Category Archives: Carrefour

Nairobi retail shopping upstarts.

The Nairobi shopping scene has been upended by several new chains that have opened stores in several malls like Two Rivers in the last few months. They include:

  • Carrefour: This franchise has been around for almost three years now, and has replaced Nakumatt, taking up space vacated by the former giant, at several top-end malls like the Junction, Mega and Galleria. They offer new experiences and different retail operations for customers and suppliers.
  • LC Waikiki: Has a large selection of clothes – for men, women, and children – priced quite affordably compared to other stores like Mr. Price and Deacons who, frequent visitors to Johannesburg say, charge double what the same items cost in South Africa.
  • Miniso: Japanese gift shop chain (that’s really Chinese?) looks confusing at the entrance, but inside they have lots of stuff – electronics, travel items, gift items, and you end up spending a lot more time browsing than you expected, and returning many times to purchase other items.
  • Decathlon: Sports shop at the Karen Hub, is well-arranged, with exercise and sports equipment and clothing. It’s perfectly priced for many people who are experimenters and want to buy stuff to try out new sports for themselves and for children. They sell in-house brands like “Kalenji” shoes (a play on “Kalenjin” runners?) that cost a fraction of name brands like Nike and Adidas. They put out all their stock for customers to pick and try, unlike other shops who put one item on display and have the rest in the backroom where clerks have to go and retrieve the right size of an item. They also have self-service check-out counters and their payment options are completely cashless.

Carrefour in Kenya

Majid Al Futtaim had grand plans for the Carrefour franchise in Kenya which they have since accelerated as other supermarket chains have encountered financial difficulties. This was revealed at a media session by Majid Al Futtaim managers at their Two Rivers Mall office,  located at their second hypermarket in Nairobi. The company which is the leading operator of malls in the Middle East and North Africa holds franchises for Carrefour stores in 38 countries, including 14 in Africa.

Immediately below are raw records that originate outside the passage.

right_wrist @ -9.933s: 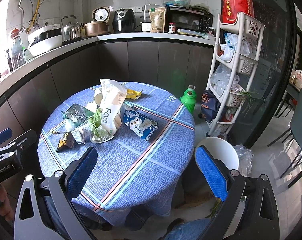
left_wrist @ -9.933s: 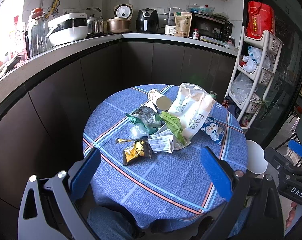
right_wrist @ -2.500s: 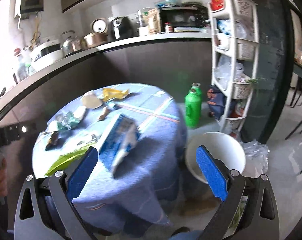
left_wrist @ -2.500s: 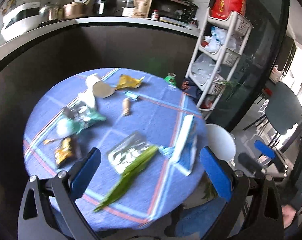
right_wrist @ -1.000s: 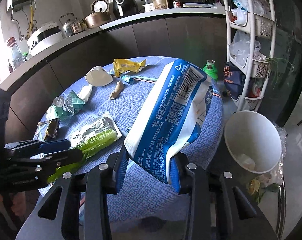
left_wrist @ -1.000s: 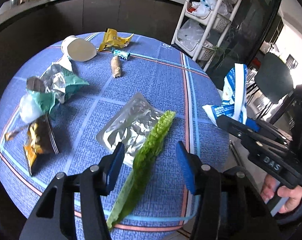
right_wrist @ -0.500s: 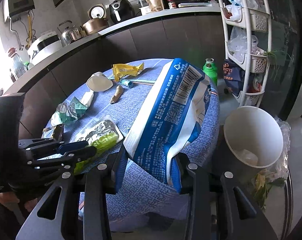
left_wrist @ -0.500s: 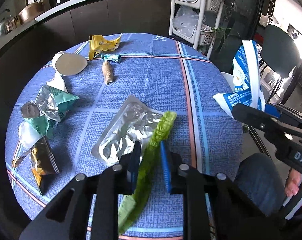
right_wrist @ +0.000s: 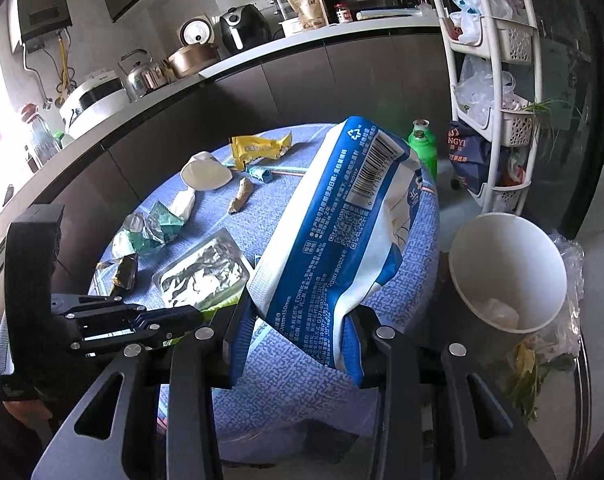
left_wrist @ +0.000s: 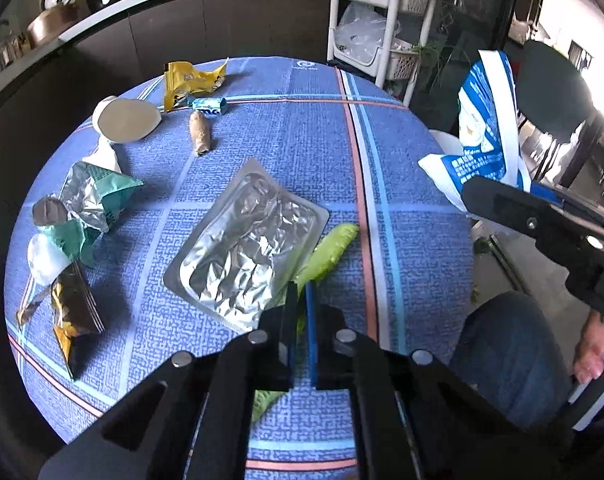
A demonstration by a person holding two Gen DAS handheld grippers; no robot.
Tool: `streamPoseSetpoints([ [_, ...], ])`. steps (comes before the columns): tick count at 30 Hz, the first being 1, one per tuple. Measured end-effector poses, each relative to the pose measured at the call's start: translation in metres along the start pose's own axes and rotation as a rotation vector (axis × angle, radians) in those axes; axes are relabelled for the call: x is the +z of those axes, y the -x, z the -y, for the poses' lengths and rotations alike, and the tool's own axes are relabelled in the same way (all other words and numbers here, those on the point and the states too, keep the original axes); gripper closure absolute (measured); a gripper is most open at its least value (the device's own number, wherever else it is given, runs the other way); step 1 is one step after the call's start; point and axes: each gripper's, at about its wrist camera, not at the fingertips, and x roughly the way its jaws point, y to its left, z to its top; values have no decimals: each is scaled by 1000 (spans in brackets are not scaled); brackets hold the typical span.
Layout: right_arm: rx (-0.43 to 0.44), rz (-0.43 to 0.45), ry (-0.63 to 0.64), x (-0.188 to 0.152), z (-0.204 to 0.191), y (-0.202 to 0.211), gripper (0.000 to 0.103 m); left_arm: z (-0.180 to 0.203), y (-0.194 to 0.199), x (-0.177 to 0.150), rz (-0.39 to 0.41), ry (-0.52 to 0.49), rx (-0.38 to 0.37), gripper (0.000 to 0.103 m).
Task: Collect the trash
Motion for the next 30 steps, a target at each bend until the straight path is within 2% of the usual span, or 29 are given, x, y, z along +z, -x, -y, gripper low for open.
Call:
streamPoseSetpoints([
  [9,19,42,2,5,-1,16,67,-1,42,12,96,40,-22,99],
  [13,27,53,-9,7,3,22,67,3,50,16,115,2,-1,96],
  [15,29,53,-15,6,4,23,67,6,41,13,69,-30,-44,67],
  [16,31,53,-18,6,6,24,67,8,35,9,57,-51,-24,49],
  [18,36,50,-27,4,7,23,67,15,24,4,28,-106,2,54],
  [20,37,46,-35,4,8,22,67,21,9,1,-29,-148,15,76],
  [22,39,44,-39,3,9,22,67,21,0,0,-60,-150,5,85],
  [27,41,39,-49,4,12,19,67,13,-9,4,-63,-125,17,84],
  [30,44,32,-55,3,14,17,67,7,-12,9,-59,-106,8,74],
])
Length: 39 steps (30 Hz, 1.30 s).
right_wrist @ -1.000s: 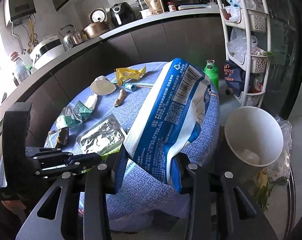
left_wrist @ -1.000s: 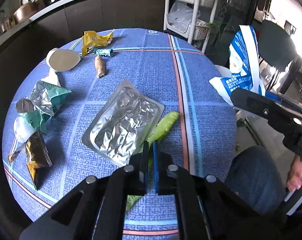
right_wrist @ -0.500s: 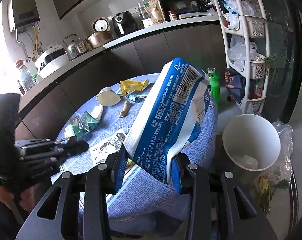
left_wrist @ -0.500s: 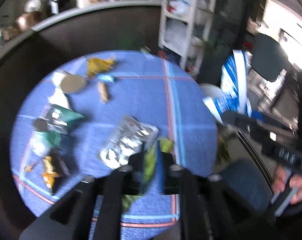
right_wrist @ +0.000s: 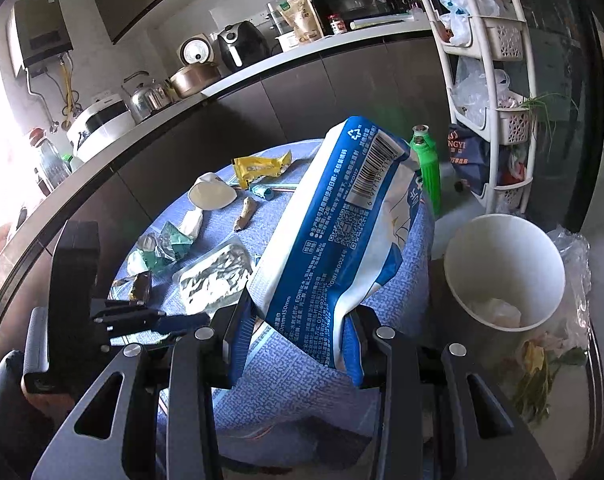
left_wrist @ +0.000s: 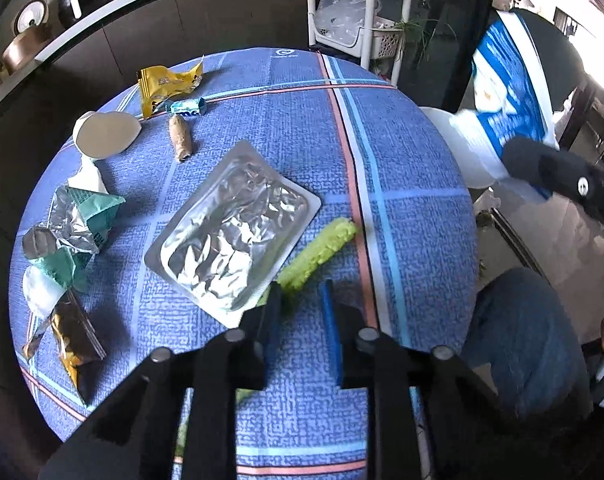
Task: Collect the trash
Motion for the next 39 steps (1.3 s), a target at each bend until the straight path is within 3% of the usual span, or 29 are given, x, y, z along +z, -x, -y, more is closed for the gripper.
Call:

Their Country Manager for Kenya, Franck Moreau said they had an initial target to open 5 hypermarkets and 10 supermarkets within 5 years but that has all changed now. When Majid Al Futtaim decided to invest in East Africa, back in 2012, local retailers like Nakumatt and Uchumi were doing quite well. The took up a 20-year lease at Two Rivers, opened their first Kenya store at the Hub in May 2016, and in the last two months, they have signed on to replace Nakumatt as the anchor tenant at two large malls in Nairobi – at TRM on Thika Highway and the Junction Mall on Ngong Road. 

They operate decentralized hypermarkets with each store doing its own ordering, deliveries, storage, handling, marketing, maintenance, payments, and human resources all at the store sites. The financial aim is to create value and market share while meeting or exceeding budgets, and going by current trends in e-commerce, they target to have 15% of online sales in the next two years.

Majid Al Futtaim operates 220 stores in 15 countries, serving 200,000 customers a day. They plan to reach at 500 stores in 5 years with the “great moments, every day, for everyone” theme through innovation in customer service, being a great employer, and working with local suppliers as they take the hypermarket store and adapt it for different countries, customers and cultures.

For Kenya, 1,000 unique products items are imported by Carrefour to differentiate the stores from other supermarkets, and 29,000 other items are sourced from 650 Kenyan suppliers that they work with. Moreau said 50% of their customers at Two Rivers are from the neighbouring Ruaka area who come to shop at Carrefour for the quality, fresh, and available range of products for different classes. But he added that one unique Kenyan thing was a distrust of ‘promotions’ (buyers think there is something wrong with the products on sale) and they are the only supermarket chain asking suppliers for to give continuous and permanent promotions.

The conversion of malls stores to fit the Carrefour model takes time and large investments which Moreau  estimated was five times more than what other local retailers spent on their stores and that it will take about nine months to convert the spaces they are taking over at the Junction and TRM  to full completion, by which time they will have over 1,100 employees in Kenya.

EDIT Feb 27, 2018:  Majid Al Futtaim announced plans to open its fifth Carrefour hypermarket in Kenya at Sarit Centre, in Westlands Nairobi, just a few days after Uchumi ended their 30 year lease at Kenya’s iconic mall. The new Carrefour  will be opened in April 2018, initially on the ground floor and will later relocate into a new wing of Sarit Centre that will be completed before the end of the year.

EDIT Mar 29 2019: Majid Al Futtaim, announced the completion of final major refurbishment of its Carrefour stores at Village Market, Junction and Thika Road Mall to meet the retailer’s global standards and shoppers’ expectations.

EDIT: September 2020 Majid Al Futtaim plan to have three Carrefour stores  in the Coast region. In November this year they will open at City Mall in Nyali and at Centre Point Plaza in Diani.  A third store will follow after at Shanzu Mall.